China is also expressing its opposition to India’s closer defence and strategic relationship with the US (inevitable given New Delhi’s troubled relations with two neighbours) — witness the joint maritime exercises with the US and Japan in the Bay of Bengal. Another factor is Beijing’s increasingly close links with Pakistan, a key link in the OBOR concept, becoming in effect a Chinese colony with massive road and port works and injection of thousands of Chinese workers, particularly in the troubled Waziristan area.
The Chinese moves come at a propitious time for it, with US President Donald Trump upholding his “America First” policy, and the anti-Chinese rhetoric of the campaign days giving way to his references to President Xi Jinping in reverential terms. Apart from Japan at one end and Australia at the other, with Vietnam standing out as a sore thumb, Southeast Asia has largely fallen under the sway of China for economic and political reasons. India stands in the way of Chinese dreams.
These factors present a complex problem for India because on one hand it must try to maintain relations on a civil course while on the other safeguard its interests. New Delhi has made it amply clear that China’s forward movement in Doklam would adversely affect safeguarding the “Chicken’s Neck” area that links the Northeast to the rest of the country.

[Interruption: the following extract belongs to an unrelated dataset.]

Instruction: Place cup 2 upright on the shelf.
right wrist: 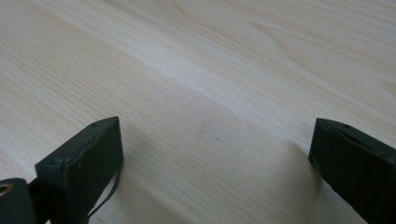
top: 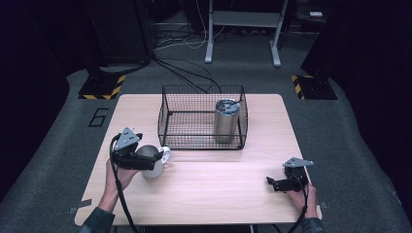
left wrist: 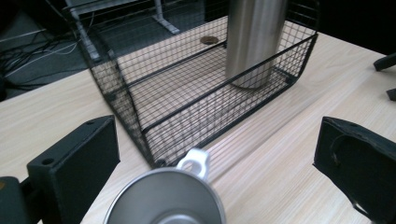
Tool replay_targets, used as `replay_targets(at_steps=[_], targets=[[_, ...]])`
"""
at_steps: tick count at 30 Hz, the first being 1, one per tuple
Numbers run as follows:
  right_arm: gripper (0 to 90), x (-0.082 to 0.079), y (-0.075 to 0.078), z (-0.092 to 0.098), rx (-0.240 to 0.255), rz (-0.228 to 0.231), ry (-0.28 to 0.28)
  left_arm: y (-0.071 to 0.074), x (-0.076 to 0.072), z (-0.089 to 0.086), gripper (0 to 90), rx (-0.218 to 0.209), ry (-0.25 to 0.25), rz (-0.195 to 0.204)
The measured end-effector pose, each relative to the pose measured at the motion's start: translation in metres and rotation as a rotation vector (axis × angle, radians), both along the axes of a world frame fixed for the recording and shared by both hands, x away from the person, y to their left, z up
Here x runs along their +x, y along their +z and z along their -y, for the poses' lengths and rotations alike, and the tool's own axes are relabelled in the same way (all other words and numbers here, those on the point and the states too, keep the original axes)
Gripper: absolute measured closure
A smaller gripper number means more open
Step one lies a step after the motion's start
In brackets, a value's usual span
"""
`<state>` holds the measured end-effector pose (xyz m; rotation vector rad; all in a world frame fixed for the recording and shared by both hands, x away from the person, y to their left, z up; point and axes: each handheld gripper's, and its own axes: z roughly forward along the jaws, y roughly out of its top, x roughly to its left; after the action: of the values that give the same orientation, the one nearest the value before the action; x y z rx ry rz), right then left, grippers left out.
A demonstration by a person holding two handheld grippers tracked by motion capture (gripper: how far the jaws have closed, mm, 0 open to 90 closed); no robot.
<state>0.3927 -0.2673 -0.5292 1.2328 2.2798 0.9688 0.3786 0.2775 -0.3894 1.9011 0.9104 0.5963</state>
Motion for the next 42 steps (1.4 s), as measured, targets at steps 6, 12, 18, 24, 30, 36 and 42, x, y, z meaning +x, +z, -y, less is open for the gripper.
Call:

There is also the close Indian historical relationship with Bhutan, which has no diplomatic relations with China, although the wife of the Chinese ambassador in New Delhi reportedly recently made a visit to Thimphu, apart from the super-active ambassador himself recently calling on Rahul Gandhi, to the Congress Party’s acute embarrassment. Given Bhutan’s delicate position, it can only hope and pray that its two major neighbours would ultimately resolve the tri-junction problem primarily affecting its territory amicably.
There are no early prospects of a thaw in Sino-Indian relations. India’s national security adviser Ajit Doval is due to attend a multilateral Brics meeting in China soon, with one Chinese expert (traditionally used as unofficial spokesmen) suggesting that there would be no official-level bilateral talks, with severe weather forcing the two sides to withdraw from their present positions on Doklam. The withdrawal of Indian troops is a Chinese condition for holding talks.
Although New Delhi is largely holding its tongue. China’s effort to incite Indian passions by reminding it of the disastrous brief border war in 1962 is of a piece with its attempt to intimidate and humiliate India. China knows that without New Delhi’s cooperation, its OBOR ambition cannot be fully realised. It has still to discover that its propaganda offensive honed by years of revolution and chaos will have a contrary effect on Indian psychology.
New Delhi has no option but to plod on in the hope that sooner than later Beijing will realise that though it can browbeat its smaller neighbours in Asia and now on the African continent, these bullying tactics are unproductive. China is quite happy to leave the larger border question with India unresolved in the belief that a future stronger nation could strike a more advantageous deal.
One has also to look the India-China relationship against a wider canvas. The world is living in a very uncertain age, with President Trump’s accession to power posing a host of questions relating to the entire post-World War II superstructure built on the US providing protection to its allies in Europe and elsewhere. For a time, he cast doubt on the North Atlantic Treaty Organisation and other alliances even as he has been gradually brought to a grumbling acceptance of reality.
Western Europe for one has taken note of the change in Washington, with German Chancellor Angela Merkel famously suggesting that Europe had to take care of protecting its own security. Although Mr Trump is obsessed with North Korea’s nuclear capabilities in terms of threatening mainland America in the future, he has few options and is still pleading with China for help. On the other hand, Beijing has its own interests to safeguard in North Korea.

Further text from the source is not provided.